Data extract:
#####

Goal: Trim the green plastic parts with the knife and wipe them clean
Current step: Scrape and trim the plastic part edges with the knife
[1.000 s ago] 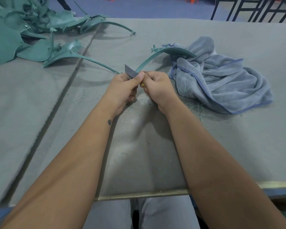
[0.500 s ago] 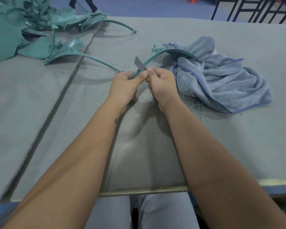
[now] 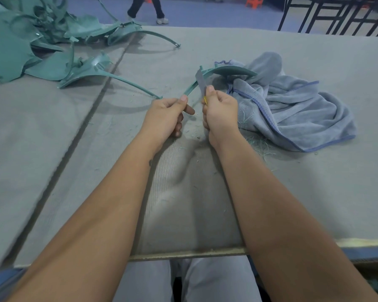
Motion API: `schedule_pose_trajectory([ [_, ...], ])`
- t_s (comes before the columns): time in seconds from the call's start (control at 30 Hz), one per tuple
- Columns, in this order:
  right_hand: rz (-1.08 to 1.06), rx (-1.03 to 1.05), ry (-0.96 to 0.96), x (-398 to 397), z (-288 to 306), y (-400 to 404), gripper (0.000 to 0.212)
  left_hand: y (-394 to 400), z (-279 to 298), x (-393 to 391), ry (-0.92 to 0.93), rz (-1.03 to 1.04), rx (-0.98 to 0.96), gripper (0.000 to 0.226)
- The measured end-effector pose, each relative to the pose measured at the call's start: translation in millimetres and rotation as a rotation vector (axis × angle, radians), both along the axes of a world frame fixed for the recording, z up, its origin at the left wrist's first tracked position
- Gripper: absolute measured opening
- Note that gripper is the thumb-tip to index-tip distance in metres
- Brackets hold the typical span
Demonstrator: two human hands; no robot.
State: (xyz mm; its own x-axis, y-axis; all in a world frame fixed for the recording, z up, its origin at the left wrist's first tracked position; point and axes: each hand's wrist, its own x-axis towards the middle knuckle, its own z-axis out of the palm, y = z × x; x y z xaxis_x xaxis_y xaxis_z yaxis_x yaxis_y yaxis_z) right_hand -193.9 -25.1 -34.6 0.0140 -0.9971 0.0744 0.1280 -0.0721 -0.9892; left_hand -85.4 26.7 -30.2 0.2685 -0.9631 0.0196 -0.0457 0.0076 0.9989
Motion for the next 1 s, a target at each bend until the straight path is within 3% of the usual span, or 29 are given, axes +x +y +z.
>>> schedule_pose_trajectory([
  [0.1,-0.04,0.035,-0.017,2,0,-2,0.044,2,2,8,-0.132,0.003,-0.009,0.036],
  [0.23,-0.069,0.081,-0.087,0,1,-3,0.043,10,7,23,-0.177,-0.078,0.014,0.032],
  [0.33,-0.043,0.056,-0.028,-1,1,-2,0.041,16,8,28,-0.266,-0.045,-0.025,0.032],
  [0.63,0.105,-0.112,0.181,1,-1,3,0.046,7,5,29,-0.801,0.083,-0.064,0.032],
  [0.8,0.258,-0.14,0.162,2,2,11,0.045,4,6,16,-0.739,0.118,-0.087,0.031],
  [0.9,0.383,-0.045,0.058,-5,7,13,0.033,2,12,12,-0.391,0.156,-0.071,0.036],
  [1.0,0.395,-0.015,0.04,-9,9,12,0.03,4,21,18,-0.055,0.043,-0.031,0.035],
])
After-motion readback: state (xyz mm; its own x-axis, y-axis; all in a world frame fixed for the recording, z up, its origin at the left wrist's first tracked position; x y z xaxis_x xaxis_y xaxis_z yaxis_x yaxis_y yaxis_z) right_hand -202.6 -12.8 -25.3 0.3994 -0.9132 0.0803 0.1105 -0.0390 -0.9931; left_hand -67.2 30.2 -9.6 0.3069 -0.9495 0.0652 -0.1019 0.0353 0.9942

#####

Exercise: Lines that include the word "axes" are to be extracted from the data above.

Answer below:
- The measured end-effector pose, each relative to the pose measured at the call's start: translation in millimetres and rotation as a rotation vector (axis × angle, radians), both along the axes of a world frame fixed for the recording, z up, its origin at the left wrist's first tracked position
State: (xyz mm; its own x-axis, y-axis; all in a world frame fixed for the recording, z up, its origin at the left wrist's first tracked position; point and axes: each hand's wrist, its own x-axis towards the middle knuckle, its own z-axis out of the palm, y = z × x; x y z xaxis_x xaxis_y xaxis_z yaxis_x yaxis_y yaxis_z) right_hand -193.9 -25.1 -34.6 0.0140 -0.9971 0.0744 0.1280 -0.0721 -0.9892; left_hand -85.4 26.7 -30.2 0.2685 -0.9631 0.0196 -0.0457 0.0076 0.9989
Motion for the next 1 s, a target at each bend until the straight path is within 3% of the usual span, or 29 are given, axes +x +y +z.

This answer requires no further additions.